Goblinchild · 21/02/2011 08:51

Agreed twilight.

MyBoysHaveDogsNames · 21/02/2011 09:07

Any tips on what I should tell my two Ds? I tell them to ask the owner's permission before approaching a dog, to stick to the head end when stroking!

My brother-in-law has a dog and stressed that she shouldn't be stared at as she would feel threatened. I hadn't realised that. I am nervous around big dogs as was chased and jumped up at when I was small, so any other good tips for me and them?

So far I am managing my nervousness and haven't passed it onto them and want to be positive but careful around dogs.

Mymblesson · 21/02/2011 10:29

I hate dogs and wouldn't dream of having one in the house, but it makes sense to teach children how to behave with them as inevitably they'll come across them when out and about. We have friends with a dog, so my son has expereince of being around one, which is a Good Thing. I just ignore the stinky dribbling thing.

Mymblesson · 21/02/2011 10:31

The dog that is, not my son Grin

ShirtyGerty · 21/02/2011 10:45

YANBU but dog owners also have a responsibility to make sure that their animals are well behaved around people - including children.

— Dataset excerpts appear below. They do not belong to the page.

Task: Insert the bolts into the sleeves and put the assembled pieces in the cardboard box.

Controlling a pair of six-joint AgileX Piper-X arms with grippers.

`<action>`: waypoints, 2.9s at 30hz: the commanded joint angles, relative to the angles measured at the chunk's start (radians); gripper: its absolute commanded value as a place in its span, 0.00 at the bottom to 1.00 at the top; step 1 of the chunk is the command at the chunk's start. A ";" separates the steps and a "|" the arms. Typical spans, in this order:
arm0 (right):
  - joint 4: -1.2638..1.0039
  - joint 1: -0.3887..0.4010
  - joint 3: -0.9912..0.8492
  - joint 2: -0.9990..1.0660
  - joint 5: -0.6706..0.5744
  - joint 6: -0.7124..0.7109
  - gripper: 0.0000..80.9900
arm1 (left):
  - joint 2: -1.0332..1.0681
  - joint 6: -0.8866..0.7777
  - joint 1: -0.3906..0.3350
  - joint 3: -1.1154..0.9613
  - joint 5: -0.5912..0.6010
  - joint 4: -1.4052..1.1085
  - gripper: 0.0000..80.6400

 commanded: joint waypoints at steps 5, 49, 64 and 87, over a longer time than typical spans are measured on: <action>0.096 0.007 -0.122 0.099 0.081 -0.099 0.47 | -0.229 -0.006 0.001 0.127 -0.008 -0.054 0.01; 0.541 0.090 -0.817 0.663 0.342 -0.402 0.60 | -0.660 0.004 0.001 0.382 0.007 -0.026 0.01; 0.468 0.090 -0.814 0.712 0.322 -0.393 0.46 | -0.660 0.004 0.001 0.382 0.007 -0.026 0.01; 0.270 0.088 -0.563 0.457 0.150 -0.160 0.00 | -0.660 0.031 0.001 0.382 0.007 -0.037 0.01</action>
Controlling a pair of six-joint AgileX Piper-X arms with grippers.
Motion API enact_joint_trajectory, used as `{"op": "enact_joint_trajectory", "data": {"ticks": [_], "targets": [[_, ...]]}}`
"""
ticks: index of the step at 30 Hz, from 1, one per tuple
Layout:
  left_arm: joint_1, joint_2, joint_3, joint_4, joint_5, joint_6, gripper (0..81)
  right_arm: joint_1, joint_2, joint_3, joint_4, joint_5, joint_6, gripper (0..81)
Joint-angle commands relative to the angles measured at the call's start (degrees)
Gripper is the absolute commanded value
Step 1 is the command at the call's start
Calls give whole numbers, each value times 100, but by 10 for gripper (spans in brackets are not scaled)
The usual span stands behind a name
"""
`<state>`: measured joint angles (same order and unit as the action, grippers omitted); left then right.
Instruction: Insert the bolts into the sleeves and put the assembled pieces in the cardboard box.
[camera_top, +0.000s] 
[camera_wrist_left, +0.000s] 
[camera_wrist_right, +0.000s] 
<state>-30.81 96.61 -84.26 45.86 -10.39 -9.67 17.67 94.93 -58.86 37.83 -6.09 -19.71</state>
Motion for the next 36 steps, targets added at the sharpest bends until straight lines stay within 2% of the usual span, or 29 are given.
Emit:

The only dogs I come across are either fightening (snarling pitbulls that young lads drag around where I live) or so spoiled (my MILs lap dog that feels entitled to jump on anyone it feels like because she taught it to) that I really wouldn't care if DS never saw another dog again.

Goblinchild · 21/02/2011 10:49

I know, referring to another thread is Bad but it's interesting to read the one currently running about 'What should I do if a dog attacks my dog?'
The owners are talking about pepper spray, kicking other dogs and all sorts.
yet when I said I carry cayenne to resolve any attacks on me or my children, I got a kicking and they weren't wearing Ugg boots either.
So OK to batter a dog attacking yours, but not if the dog is attacking your child?

twilight3 · 21/02/2011 10:59

I hear you Goblin

Vallhala · 21/02/2011 11:14

Another armchair APBT identification expert.

Why courts trying BSL cases don't save money by employing these obvious experts instead of specialist vets, I don't know. Hmm

Anyway, Goblin, I won't be one of the advocates of kicking etc. Apart from the fact that it adds cruelty to an already painful and distressng situation it's also potentially dangerous.

Thinking about it... fuck me, do I really have to go over to chat to explain that small fact to supposedly reasonably intelligent MNers?

You've far more chance of stopping a fight by grabbing a dog's tail. A dog can be manouvere this way in such an emergency situation at the shock-point at which he releases his victim and turns... the same point at which the other dog should be grabbed and pulled away. Hard to describe, not easy to do unless at the right point and by a confident person but I'd be far more confident about doing that than I would kicking an already angry dog!

mamadiva · 21/02/2011 11:15

My DS is 4.7YO and he has been brought up around my mums dog.

No matter how much we tell/shout/explain/discipline himmm he still torments the poor bloody thing.

Sometimes it just does'nt pan out the way we want!

Vallhala · 21/02/2011 11:16

Sorry... I missed the D in manouvered.

Goblinchild · 21/02/2011 11:16

Why not pop over to the thread I mentioned Val?
There's a lot of violence against dogs being advocated as a retaliation. They could do with some sane advice.